> [Exercise details]: Find every line below that contains the word "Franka" and copy it out.

> [Raw data]:
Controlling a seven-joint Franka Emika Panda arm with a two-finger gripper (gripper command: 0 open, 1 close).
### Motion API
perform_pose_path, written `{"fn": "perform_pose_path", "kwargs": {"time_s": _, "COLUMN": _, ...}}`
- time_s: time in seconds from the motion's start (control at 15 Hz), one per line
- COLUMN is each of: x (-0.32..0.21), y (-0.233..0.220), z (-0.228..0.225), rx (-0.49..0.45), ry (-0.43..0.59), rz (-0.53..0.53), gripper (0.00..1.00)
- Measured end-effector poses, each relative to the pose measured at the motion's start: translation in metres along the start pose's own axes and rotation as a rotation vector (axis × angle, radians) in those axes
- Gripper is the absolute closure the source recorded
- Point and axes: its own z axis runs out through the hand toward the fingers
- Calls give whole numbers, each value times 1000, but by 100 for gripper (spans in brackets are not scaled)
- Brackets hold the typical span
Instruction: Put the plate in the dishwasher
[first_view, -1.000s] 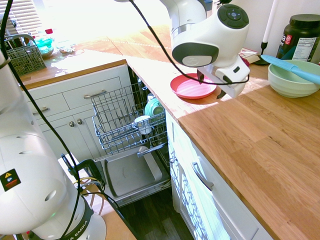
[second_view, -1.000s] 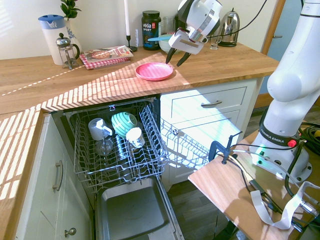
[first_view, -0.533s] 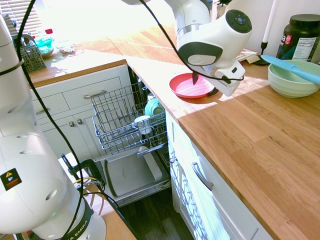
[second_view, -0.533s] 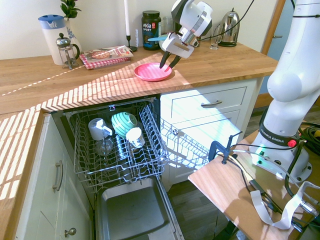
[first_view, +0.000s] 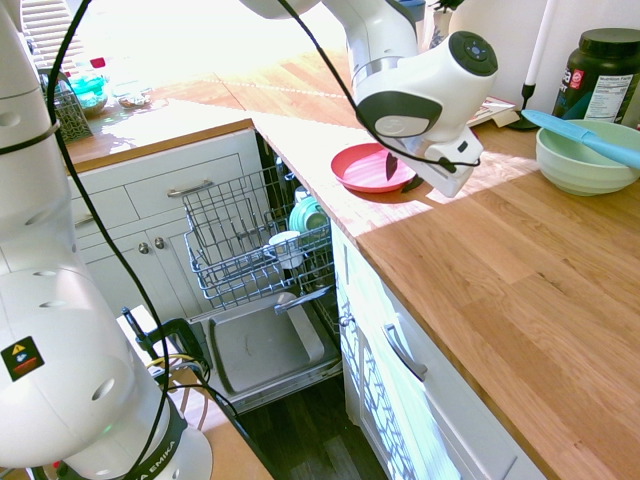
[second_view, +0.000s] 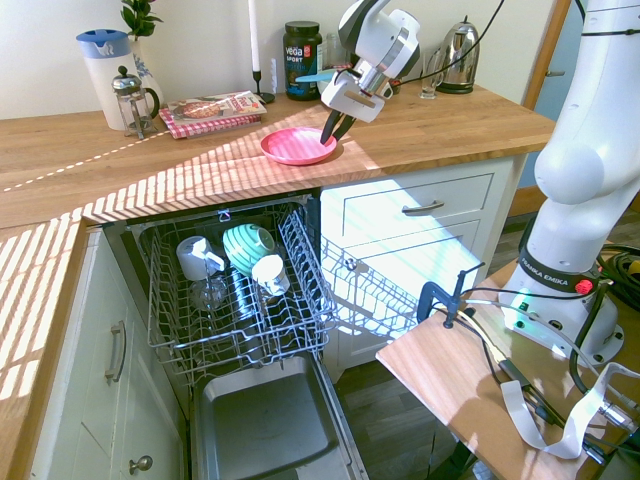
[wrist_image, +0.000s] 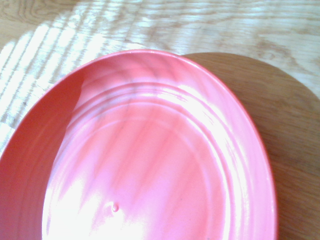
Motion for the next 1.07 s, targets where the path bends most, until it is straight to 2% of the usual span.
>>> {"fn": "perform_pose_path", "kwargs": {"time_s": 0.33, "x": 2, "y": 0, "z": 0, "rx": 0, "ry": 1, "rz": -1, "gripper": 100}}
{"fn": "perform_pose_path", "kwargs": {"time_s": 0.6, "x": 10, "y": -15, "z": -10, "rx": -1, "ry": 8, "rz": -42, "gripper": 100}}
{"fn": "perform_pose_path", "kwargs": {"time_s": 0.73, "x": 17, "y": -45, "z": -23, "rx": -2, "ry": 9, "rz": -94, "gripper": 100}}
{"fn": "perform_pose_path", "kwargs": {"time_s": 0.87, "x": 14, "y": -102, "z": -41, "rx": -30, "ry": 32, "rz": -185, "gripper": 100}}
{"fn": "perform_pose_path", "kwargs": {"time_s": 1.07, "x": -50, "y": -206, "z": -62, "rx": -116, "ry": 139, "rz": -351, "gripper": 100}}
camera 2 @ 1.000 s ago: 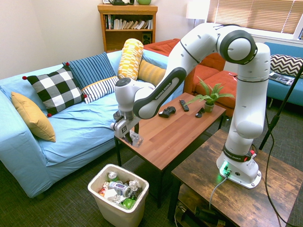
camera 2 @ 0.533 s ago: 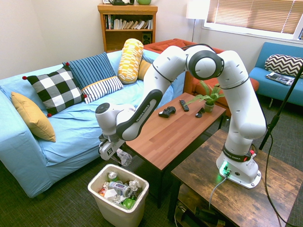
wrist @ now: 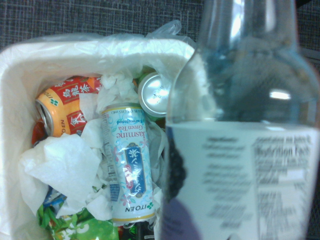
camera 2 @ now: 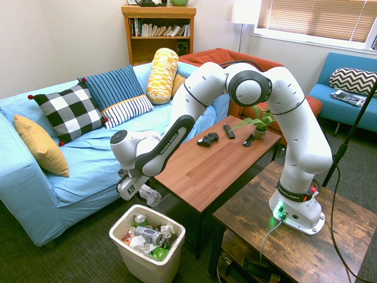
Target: Throw the bottle in the trash bin
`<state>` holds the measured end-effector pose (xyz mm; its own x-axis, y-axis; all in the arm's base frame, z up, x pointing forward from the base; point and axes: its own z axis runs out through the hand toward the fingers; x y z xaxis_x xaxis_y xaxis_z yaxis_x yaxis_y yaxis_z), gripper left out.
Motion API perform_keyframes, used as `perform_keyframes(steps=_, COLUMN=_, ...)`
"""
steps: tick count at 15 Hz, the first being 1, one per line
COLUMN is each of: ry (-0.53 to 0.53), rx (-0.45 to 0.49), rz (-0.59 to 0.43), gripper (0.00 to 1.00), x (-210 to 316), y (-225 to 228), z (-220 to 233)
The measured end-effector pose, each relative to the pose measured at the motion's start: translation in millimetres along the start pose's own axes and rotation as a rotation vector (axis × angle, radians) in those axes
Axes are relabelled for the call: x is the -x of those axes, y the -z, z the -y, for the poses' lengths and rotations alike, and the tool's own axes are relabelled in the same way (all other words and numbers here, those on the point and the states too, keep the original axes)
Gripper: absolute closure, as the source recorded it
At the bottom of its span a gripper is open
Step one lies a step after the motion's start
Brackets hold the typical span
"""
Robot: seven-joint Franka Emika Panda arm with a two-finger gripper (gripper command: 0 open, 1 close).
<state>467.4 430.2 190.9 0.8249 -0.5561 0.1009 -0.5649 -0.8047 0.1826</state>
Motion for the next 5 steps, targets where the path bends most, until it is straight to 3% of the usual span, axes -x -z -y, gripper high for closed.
perform_keyframes(steps=5, ry=-0.004, rx=0.009, rz=0.009, gripper=0.00, x=0.7, y=-0.6, z=-0.9)
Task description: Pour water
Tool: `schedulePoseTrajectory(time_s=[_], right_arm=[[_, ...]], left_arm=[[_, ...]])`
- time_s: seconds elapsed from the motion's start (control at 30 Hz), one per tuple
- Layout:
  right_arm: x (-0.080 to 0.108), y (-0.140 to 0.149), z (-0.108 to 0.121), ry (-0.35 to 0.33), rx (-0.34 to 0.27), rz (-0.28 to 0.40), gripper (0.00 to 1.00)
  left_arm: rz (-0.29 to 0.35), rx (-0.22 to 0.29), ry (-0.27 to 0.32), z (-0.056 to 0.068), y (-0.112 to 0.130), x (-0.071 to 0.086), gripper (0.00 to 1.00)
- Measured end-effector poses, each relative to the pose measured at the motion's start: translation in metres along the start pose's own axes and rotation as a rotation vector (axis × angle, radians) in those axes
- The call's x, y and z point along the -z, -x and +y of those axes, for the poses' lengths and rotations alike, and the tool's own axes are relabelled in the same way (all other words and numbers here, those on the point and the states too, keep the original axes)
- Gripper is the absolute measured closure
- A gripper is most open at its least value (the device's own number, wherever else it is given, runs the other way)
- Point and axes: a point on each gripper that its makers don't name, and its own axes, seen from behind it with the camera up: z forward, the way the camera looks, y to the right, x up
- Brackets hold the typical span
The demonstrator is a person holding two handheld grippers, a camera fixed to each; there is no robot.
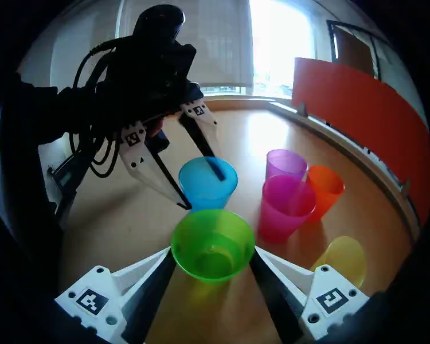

> [Exercise output]:
Controlling a seven-joint Franka Emika Panda arm with a two-finger gripper (gripper command: 0 open, 1 close).
Robot: seven-joint Franka Emika Panda arm with a two-finger gripper (gripper command: 0 open, 1 close).

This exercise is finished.